In re A.L.L., 376 N.C. 99 (2020)

There is a dissent
in part and concur in part, Newby, J.
  • Facts: The juvenile was adjudicated dependent in an underlying juvenile action based on circumstances related to mother’s mental health issues. During the course of the underlying dependency action, mother was ordered to comply with her case plan, which she did but she was still engaging in inappropriate behaviors and had parenting deficits. Ultimately the court appointed permanent guardians for the juvenile under G.S. 7B-600, achieving a permanent plan. The guardians filed the TPR petition so they could adopt. The TPR was granted on the grounds of dependency and willful abandonment. Mother appeals both grounds and argues the court lacked subject matter jurisdiction.
  • The order does not include findings addressing the determinative 6-month period of time or stating whether respondent acted willfully. The evidence in the record does not support a willfulness finding as mother’s conduct was largely based on her severe mental illnesses. The court found mother was unable to care for her child even though she desires to do so. Her actions, although misguided, showed her attempts to demonstrate her love and affection. Her behavior must show willful intent and not just symptoms of her diagnosed mental illness. Her refusal to take prescribed medications does not make her conduct rational or volitional conduct when there was no evidence that her refusal was willful or that taking her medication would have resulted in her ability to appropriately parent.
  • Like incarceration, mental illness, standing alone, is neither a sword nor a shield in a TPR action. “Our reasoning should in no way be taken to suggest that every parent who struggles with a mental health condition lacks the capacity to make choices signifying an intent to abandon one’s child.” Sl.Op. at 20. The trial court must analyze the relevant facts and circumstances including the severity of the parent’s condition and the extent that the parent’s behaviors are consistent with the symptoms of their illness.

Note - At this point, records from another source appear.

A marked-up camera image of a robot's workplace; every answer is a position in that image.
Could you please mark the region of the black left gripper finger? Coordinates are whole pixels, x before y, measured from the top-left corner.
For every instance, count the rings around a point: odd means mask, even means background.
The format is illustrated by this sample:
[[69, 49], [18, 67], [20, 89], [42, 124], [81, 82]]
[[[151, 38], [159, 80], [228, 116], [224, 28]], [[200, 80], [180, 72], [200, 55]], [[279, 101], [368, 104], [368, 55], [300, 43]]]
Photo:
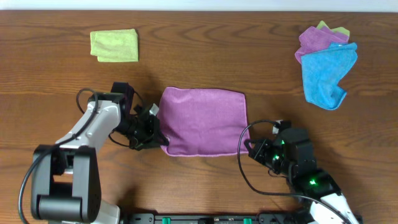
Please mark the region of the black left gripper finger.
[[169, 140], [160, 130], [160, 121], [158, 119], [154, 120], [154, 141], [161, 146], [169, 145]]
[[161, 146], [168, 146], [168, 145], [169, 145], [168, 139], [166, 139], [166, 140], [150, 139], [148, 141], [142, 141], [142, 142], [136, 143], [134, 146], [132, 146], [132, 149], [136, 150], [136, 151], [141, 151], [143, 149], [152, 149], [152, 148], [158, 148]]

  • Dissent: The ground exists. The majority’s opinion is policy driven and relies on social science articles that were not presented to the trial court and cases from other states to address mother’s mental illness and willfulness. The result will be legal limbo for children who will be unable to be adopted when their parent suffers from significant mental illness. This is contrary to the legislative goals of permanency for a child at the earliest possible age and to facilitate and promote the integrity of adoptions.